(Problem to solve) Lines to return, exactly: from the line with "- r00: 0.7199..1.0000" to the line with "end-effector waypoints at" in the entries below, both included.

(Dataset entries)
★ ★ ★ ★ ★ ★ ★

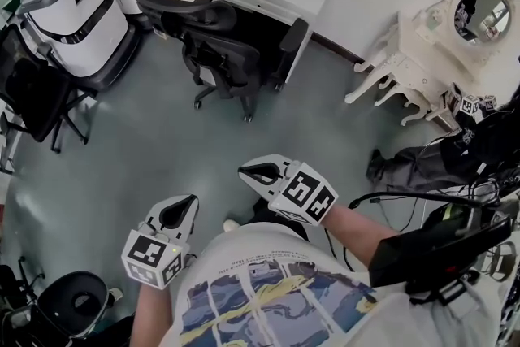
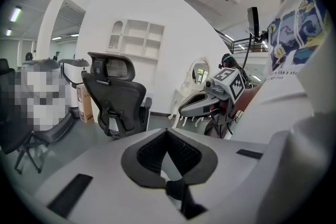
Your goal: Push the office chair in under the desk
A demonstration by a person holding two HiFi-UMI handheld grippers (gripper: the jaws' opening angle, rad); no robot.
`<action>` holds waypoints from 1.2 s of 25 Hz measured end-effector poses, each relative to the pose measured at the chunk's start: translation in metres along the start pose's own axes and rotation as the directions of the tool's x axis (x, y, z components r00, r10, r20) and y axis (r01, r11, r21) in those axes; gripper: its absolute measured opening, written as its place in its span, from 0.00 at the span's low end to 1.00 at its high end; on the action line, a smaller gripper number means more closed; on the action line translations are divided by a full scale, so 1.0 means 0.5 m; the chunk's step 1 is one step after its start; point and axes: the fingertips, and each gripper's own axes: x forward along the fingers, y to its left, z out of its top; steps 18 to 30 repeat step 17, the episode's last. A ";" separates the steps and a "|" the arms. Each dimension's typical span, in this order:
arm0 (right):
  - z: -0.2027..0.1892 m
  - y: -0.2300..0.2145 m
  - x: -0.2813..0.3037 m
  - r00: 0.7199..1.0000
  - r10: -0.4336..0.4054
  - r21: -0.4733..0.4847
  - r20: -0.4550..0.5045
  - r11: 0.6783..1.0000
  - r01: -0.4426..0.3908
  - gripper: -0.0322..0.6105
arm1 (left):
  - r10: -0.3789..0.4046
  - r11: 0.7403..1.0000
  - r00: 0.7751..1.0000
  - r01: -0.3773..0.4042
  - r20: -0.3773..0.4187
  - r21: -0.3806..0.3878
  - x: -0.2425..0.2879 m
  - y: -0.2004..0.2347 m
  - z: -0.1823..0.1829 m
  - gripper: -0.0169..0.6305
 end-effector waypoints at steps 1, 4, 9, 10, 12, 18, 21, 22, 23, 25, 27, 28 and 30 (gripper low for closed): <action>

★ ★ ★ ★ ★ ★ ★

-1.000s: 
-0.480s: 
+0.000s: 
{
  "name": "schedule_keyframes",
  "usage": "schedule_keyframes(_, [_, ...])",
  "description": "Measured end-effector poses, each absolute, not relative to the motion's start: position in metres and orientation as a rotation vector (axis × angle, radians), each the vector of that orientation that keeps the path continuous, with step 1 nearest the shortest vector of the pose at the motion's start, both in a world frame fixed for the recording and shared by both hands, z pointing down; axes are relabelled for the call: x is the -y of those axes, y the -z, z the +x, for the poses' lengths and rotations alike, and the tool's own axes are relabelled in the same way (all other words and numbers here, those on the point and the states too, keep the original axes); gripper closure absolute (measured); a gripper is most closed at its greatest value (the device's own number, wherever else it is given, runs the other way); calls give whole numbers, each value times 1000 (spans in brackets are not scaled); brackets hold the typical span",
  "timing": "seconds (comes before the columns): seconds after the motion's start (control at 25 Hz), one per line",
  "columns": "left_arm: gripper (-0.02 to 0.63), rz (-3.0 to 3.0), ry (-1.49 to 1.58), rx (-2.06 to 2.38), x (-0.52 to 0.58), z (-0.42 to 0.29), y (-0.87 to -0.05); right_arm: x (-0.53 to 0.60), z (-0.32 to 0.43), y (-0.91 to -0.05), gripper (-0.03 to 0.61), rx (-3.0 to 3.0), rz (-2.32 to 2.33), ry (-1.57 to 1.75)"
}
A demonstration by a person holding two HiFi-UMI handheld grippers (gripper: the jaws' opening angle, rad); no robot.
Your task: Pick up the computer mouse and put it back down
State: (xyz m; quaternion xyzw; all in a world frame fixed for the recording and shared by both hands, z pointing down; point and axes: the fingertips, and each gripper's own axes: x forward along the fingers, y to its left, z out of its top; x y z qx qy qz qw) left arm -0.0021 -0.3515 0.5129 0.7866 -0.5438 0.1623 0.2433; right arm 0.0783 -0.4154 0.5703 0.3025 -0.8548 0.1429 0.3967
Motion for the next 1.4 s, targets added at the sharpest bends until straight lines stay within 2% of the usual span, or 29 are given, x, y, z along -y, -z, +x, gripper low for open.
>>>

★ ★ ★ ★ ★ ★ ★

(Written response)
  - r00: 0.7199..1.0000
  - r10: -0.4336..0.4054
  - r21: -0.4733..0.4847
  - r20: -0.4550..0.5045
  - r11: 0.6783..1.0000
  - r01: -0.4426..0.3908
  - gripper: -0.0322..0.6105
arm1 (left):
  - r10: -0.3789..0.4046
  - r11: 0.7403..1.0000
  - r00: 0.7751..1.0000
  - r01: -0.3773..0.4042
  - r20: -0.3773..0.4187
  - r21: -0.3806..0.3878
  - x: -0.2425..0.2879 m
  - y: -0.2004..0.2347 m
  - z: -0.1823..0.1829 m
  - gripper: -0.0169..0.6305
 end-effector waypoints at steps 1, 4, 9, 10, 12, 18, 21, 22, 23, 25, 27, 28 and 30 (gripper low for closed): <action>

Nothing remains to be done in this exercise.